Hechos de los apóstoles 4, 33; 5, 12. 27-33; 12, 2; Sal 66, 2-3. 5. 7-8 ; san Pablo a los Corintios 4, 7-15; san Mateo 20, 20-28

Estoy persuadido de que soplan vientos difíciles contra la Iglesia. Sólo hay que palpar el ambiente para darse cuenta de que “alguien” anda suelto (algunos lo llaman “príncipe” de este mundo)… y va a dar de verdad la lata. Hoy, sin ir más lejos, me encontraba en la calle, junto a la catedral de la Almudena de Madrid, conversando con un sacerdote cuando, de pronto, un joven que pasa junto a nosotros, en tono desafiante nos dice: “¡Somos más fuertes que vosotros, y os venceremos”! Esto lo dijo añadiendo su condición de homosexual. Si hay una institución que respeta la dignidad de la persona es, precisamente, la Iglesia.

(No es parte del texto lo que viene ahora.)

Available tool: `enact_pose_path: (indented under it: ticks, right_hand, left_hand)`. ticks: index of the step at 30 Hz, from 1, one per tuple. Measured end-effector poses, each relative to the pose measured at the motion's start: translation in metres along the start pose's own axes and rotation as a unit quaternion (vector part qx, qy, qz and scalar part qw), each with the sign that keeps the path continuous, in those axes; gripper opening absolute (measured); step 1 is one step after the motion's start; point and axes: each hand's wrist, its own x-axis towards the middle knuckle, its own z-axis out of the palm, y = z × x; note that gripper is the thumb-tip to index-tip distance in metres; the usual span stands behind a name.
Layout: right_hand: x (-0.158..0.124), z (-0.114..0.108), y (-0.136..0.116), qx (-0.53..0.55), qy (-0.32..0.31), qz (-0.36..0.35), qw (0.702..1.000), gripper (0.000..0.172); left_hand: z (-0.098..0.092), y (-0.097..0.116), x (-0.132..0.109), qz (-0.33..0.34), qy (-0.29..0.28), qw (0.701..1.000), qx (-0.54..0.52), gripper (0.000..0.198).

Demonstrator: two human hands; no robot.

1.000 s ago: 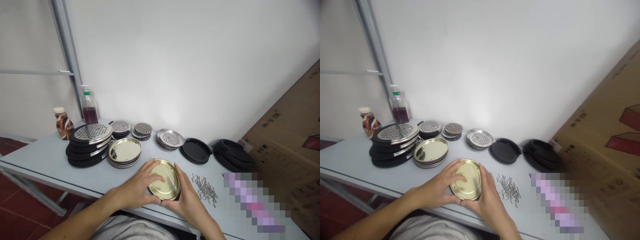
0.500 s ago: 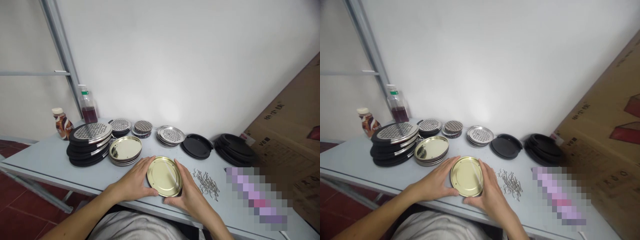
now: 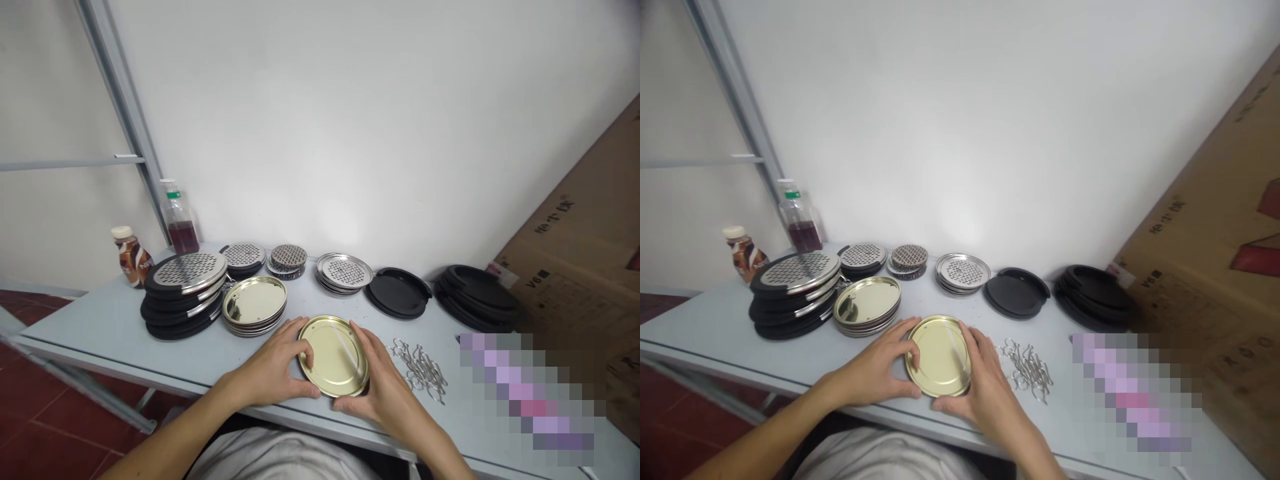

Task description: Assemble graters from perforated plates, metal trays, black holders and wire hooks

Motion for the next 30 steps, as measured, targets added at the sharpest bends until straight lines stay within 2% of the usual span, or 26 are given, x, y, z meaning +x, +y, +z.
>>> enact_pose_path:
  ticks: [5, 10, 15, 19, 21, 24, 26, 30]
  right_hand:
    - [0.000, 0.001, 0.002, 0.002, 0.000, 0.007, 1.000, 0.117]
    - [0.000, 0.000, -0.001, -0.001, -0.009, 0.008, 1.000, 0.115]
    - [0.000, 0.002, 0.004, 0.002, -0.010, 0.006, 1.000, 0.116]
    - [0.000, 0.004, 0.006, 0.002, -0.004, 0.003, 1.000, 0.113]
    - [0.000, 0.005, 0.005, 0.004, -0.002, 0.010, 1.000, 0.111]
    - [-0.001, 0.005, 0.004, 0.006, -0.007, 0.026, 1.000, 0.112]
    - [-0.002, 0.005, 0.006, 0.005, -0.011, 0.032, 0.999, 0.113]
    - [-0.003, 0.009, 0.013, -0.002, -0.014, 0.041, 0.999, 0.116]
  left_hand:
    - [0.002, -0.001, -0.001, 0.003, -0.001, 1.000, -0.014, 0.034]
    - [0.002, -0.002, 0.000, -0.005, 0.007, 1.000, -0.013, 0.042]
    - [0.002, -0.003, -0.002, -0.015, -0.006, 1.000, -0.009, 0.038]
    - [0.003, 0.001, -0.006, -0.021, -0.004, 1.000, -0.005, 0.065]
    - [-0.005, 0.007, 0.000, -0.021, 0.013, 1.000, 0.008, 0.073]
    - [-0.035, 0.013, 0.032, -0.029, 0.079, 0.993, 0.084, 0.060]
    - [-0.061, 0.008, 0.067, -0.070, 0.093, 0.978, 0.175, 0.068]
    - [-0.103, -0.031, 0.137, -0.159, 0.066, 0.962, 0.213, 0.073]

Durante esta semana la Conferencia Episcopal Española ha publicado un documento donde recuerda el respeto que merecen los homosexuales. No hace otra cosa, sino recoger lo que ya publicó en su día el Catecismo de la Iglesia Católica en su número 2358: “Un número apreciable de hombres y mujeres presentan tendencias homosexuales profundamente radicadas. Esta inclinación, objetivamente desordenada, constituye para la mayoría de ellos una auténtica prueba. Deben ser acogidos con respeto, compasión y delicadeza. Se evitará, respecto a ellos, todo signo de discriminación injusta. Estas personas están llamadas a realizar la voluntad de Dios en su vida, y, si son cristianas, a unir al sacrificio de la cruz del Señor, las dificultades que pueden encontrar a causa de su condición”. Pasar de ese respeto debido a toda persona (estado, condición, sexo, raza….), al de equipar el matrimonio cristiano (“La sexualidad está ordenada al amor conyugal del hombre y de la mujer”) al de los homosexuales va un abismo. Dios nunca puede contradecirse a sí mismo, y menos cuando hablamos del orden natural de las cosas.

“Los apóstoles daban testimonio de la resurrección del Señor Jesús con mucho valor y hacían muchos signos y prodigios en medio del pueblo”. ¡Pues sí!, es necesario bastante valor para soportar “carros y carretas” y, además, con alegría y optimismo. El caso relatado anteriormente es simplemente una anécdota, la raíz del problema es más profunda y amarga. Sabemos que la Iglesia es santa porque está asistida por el Espíritu Santo, pero también los que la constituimos (hombres y mujeres del mundo entero), estamos hechos de una “pasta” no precisamente de diamante, sino quebradiza y escurridiza. Escandalizarse de algunos hechos que pueden acontecer en la Iglesia, ciertamente no es algo ajeno a nosotros, pero sí exige por nuestra parte una gran dosis de compasión (sea el caso que sea). Me gusta recordar la imagen que daba un hombre de Dios acerca de la Iglesia: “Es un gran hospital donde sólo son bienvenidos los enfermos… los sanos no interesan”. Se trata de las mismas palabras de Jesús: “No he venido a salvar a los justos, sino a los pecadores”.

“Mi cáliz lo beberéis; pero el puesto a mi derecha o a mi izquierda no me toca a mi concederlo, es para aquellos para quienes lo tiene reservado mi Padre”. ¿Por qué se desata tanto odio contra la Iglesia? En primer lugar, por aquel “príncipe” (arriba mencionado), que instiga contra la belleza de nuestra bendita madre la Iglesia. En segundo lugar, por aquellos que no pueden soportar que la Iglesia sea la única capaz de alcanzar el sosiego y la reconciliación a las almas. En tercer lugar… bueno, podríamos hablar también de un cuarto, un quinto, y así “ad infinitum”. Pero lo que verdaderamente nos importa es la invitación de Jesús a beber de su cáliz… lo demás, da igual.

Cuentan que San Francisco de Asís sufría mucho cuando eran delatados los estigmas de sus pies, manos y costado ante los demás. Intentaba ocultarlos, pero en ocasiones resultaba imposible. Cuando alguien le preguntaba qué manchas de sangre eran aquellas que llevaba en la túnica, respondía Francisco: “Pregunta qué es un ojo cuando no puedas mirar con él”. Mira a la Virgen cómo besa las llagas de su Hijo cuando le descienden de la Cruz. Esa misma ternura se nos exige a cada uno de nosotros cuando descubramos alguna “desnudez” que pueda escandalizarnos… y la Iglesia, con mayor motivo, será mucho más hermosa.